_REQUIRED ACTION_
When the line containing "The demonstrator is" appears in the entries below, begin printing there and stop after the line containing "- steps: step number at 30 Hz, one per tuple"; print each of those lines exactly and no other line.

INPUT MATERIAL: Begin

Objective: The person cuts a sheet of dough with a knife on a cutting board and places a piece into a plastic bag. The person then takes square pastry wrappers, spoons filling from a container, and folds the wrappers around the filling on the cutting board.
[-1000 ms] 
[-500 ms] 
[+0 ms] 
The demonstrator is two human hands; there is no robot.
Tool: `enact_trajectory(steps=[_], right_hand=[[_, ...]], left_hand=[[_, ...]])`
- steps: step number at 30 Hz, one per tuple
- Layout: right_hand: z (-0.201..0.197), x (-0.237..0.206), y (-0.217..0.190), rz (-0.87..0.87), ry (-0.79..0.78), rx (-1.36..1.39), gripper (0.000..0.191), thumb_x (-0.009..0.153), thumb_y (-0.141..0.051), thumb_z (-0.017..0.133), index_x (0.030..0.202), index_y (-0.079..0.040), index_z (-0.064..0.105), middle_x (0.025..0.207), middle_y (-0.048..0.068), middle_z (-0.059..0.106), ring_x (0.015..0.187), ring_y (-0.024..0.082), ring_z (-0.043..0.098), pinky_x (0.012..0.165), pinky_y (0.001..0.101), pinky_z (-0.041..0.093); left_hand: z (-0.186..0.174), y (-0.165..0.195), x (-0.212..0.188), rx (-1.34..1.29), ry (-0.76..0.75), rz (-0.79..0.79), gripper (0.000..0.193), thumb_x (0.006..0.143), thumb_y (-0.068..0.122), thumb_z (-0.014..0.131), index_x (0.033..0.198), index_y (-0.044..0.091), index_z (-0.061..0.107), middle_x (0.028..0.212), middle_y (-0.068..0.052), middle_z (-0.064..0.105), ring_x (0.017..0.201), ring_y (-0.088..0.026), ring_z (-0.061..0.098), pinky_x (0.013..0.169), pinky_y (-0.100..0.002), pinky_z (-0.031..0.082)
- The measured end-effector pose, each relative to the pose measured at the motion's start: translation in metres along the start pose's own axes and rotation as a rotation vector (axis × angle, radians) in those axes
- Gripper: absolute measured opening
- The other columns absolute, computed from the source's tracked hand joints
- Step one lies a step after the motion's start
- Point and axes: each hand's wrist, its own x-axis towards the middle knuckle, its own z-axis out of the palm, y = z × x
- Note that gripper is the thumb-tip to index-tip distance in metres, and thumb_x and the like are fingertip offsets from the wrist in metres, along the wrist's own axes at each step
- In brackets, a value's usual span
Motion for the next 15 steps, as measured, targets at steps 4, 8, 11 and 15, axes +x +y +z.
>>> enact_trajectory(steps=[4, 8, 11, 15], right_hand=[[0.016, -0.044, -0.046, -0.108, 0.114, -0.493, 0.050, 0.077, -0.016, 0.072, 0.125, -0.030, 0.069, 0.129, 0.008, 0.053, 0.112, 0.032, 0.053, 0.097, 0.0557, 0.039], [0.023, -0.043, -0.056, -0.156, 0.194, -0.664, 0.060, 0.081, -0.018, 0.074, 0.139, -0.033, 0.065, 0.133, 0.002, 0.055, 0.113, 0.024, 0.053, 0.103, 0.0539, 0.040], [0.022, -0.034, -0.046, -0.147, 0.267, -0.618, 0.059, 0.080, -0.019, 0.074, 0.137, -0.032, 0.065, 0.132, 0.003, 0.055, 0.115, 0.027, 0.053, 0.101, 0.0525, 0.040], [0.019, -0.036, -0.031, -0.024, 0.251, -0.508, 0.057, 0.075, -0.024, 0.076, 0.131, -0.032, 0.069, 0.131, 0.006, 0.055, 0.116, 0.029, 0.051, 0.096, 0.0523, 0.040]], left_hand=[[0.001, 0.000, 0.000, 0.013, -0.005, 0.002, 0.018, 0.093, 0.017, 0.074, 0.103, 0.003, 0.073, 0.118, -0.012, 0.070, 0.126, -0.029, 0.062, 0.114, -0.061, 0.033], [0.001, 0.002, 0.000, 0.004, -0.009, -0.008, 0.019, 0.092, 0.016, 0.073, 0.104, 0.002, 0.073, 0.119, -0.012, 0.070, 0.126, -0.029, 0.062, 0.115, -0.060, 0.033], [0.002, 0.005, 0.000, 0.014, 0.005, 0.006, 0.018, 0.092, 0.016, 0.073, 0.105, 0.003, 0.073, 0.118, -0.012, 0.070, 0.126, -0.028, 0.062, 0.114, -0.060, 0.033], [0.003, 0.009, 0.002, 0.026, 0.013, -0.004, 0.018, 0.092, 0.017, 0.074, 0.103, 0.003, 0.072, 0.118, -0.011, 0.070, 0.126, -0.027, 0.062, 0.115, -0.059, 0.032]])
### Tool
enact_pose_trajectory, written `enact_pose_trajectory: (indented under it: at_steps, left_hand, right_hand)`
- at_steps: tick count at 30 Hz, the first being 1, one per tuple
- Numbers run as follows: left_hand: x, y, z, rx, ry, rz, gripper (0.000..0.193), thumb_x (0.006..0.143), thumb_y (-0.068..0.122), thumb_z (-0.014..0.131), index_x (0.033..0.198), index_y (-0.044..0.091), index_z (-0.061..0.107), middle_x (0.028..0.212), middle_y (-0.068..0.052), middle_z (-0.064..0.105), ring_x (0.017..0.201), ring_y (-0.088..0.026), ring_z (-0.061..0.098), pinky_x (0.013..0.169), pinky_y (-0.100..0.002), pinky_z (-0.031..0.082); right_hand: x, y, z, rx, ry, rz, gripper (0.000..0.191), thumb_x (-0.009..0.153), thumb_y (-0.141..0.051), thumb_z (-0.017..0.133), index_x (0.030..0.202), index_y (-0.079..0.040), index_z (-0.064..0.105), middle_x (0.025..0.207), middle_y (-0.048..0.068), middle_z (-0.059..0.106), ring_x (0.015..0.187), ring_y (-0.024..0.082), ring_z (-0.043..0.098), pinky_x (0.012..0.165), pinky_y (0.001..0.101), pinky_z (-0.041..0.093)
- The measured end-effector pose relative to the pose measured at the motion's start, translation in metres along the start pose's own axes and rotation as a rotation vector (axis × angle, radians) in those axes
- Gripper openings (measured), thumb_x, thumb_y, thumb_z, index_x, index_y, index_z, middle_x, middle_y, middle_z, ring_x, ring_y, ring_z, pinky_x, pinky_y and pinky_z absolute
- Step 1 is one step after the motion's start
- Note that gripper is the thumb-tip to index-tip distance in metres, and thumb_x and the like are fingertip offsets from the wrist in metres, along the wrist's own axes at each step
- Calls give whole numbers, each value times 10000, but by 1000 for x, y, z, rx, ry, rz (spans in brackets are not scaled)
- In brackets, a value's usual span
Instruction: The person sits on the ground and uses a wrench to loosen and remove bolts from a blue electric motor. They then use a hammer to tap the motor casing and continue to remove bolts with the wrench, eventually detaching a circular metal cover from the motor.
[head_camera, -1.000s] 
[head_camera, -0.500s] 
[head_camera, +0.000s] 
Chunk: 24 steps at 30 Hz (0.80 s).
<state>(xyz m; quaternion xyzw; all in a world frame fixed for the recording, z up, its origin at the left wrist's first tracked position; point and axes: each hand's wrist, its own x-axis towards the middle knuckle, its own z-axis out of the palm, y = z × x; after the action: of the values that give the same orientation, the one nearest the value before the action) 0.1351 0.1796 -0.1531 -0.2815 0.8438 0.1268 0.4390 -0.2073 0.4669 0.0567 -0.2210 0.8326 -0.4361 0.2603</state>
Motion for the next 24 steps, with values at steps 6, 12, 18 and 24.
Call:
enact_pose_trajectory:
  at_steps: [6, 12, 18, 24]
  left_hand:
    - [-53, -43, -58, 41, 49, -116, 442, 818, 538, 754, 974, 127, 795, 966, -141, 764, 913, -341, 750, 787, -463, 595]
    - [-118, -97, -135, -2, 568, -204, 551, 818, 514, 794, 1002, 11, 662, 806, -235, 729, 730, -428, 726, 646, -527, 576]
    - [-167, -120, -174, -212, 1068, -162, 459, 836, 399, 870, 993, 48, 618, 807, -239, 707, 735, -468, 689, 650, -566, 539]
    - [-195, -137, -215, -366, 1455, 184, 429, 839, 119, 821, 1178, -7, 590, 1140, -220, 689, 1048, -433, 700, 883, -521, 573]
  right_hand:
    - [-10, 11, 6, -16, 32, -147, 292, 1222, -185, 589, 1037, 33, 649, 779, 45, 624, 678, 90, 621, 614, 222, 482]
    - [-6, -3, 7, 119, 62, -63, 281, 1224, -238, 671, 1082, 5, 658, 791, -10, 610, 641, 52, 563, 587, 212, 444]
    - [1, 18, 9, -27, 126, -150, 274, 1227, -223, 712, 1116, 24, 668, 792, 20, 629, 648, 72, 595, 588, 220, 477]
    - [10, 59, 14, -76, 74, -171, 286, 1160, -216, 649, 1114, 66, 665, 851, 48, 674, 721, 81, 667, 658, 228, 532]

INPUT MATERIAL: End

_TASK RESPONSE_
The demonstrator is two human hands; there is no robot.
Tool: `enact_trajectory(steps=[_], right_hand=[[_, ...]], left_hand=[[_, ...]])`
- steps: step number at 30 Hz, one per tuple

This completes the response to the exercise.